The Honorable Barbara Jordan

The Honorable Barbara Jordan

1936-1996

Lawyer • Orator • Stateswoman • Teacher

“What the people want is simple. They want 

an America as good as its promise.”

About Barbara Jordan

Born and raised in Houston, Jordan was the daughter of a Baptist minister and a domestic worker. Segregation prevented her from attending UT, so she attended Texas Southern University, where she was a national champion debater. She graduated from Boston University Law School in 1959, one of only two women in her class.

She taught political science at the Tuskegee Institute for a year before returning to Houston to practice law. She ran twice for the Texas House before winning a seat in the Texas Senate in 1966, the first black person to do so since Reconstruction and the first black woman ever to do so. She served two terms, earning the respect of her colleagues, serving as president pro tem of the Senate and, for one day, as acting governor of Texas. She championed legislation protecting the environment and advocating for the rights of people of color and poor people.

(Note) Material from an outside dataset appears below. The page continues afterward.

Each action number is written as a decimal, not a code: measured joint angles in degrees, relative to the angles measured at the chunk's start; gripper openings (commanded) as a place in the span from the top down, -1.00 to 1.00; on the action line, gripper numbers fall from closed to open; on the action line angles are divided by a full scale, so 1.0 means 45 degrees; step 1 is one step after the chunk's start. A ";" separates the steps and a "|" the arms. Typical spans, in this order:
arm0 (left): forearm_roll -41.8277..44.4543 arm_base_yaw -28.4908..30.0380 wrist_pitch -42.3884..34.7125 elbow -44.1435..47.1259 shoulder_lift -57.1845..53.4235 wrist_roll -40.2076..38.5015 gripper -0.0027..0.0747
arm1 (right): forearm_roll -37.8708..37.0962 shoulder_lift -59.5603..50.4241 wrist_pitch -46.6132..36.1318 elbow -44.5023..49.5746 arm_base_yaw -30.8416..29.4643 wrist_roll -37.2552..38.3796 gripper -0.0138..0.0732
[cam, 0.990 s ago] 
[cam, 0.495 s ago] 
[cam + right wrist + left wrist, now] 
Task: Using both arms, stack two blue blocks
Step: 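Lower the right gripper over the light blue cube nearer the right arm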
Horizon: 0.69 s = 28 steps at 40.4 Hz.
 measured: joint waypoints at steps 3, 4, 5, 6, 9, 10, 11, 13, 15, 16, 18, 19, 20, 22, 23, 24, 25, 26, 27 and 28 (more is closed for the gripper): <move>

Jordan was elected to the US House in 1974, the first woman to serve Texas in Congress in her own right. She served on the Judiciary Committee and vaulted to national prominence during the Watergate hearings. She fought for the renewal of the Voting Rights Act and for the inclusion of Mexican-Americans in that law, which forbids racial discrimination in electoral processes. She also pushed for the Community Reinvestment Act, which reduced discriminatory credit practices in low-income communities (“redlining”). In 1976, she gave a Democratic National Convention keynote widely regarded as one of the best speeches of the 20th century.

Sadly, Jordan was diagnosed with multiple sclerosis in 1973, and by 1979 her health forced her to retire from politics. She moved to Austin and taught ethics at UT’s LBJ School of Public Affairs, where a yearly forum honoring her legacy is still held. She was well enough to give another lauded and influential DNC keynote in 1992. But her health continued to deteriorate. Weakened by a near-drowning in 1988, she also suffered from leukemia. Jordan died in 1996 at age 59.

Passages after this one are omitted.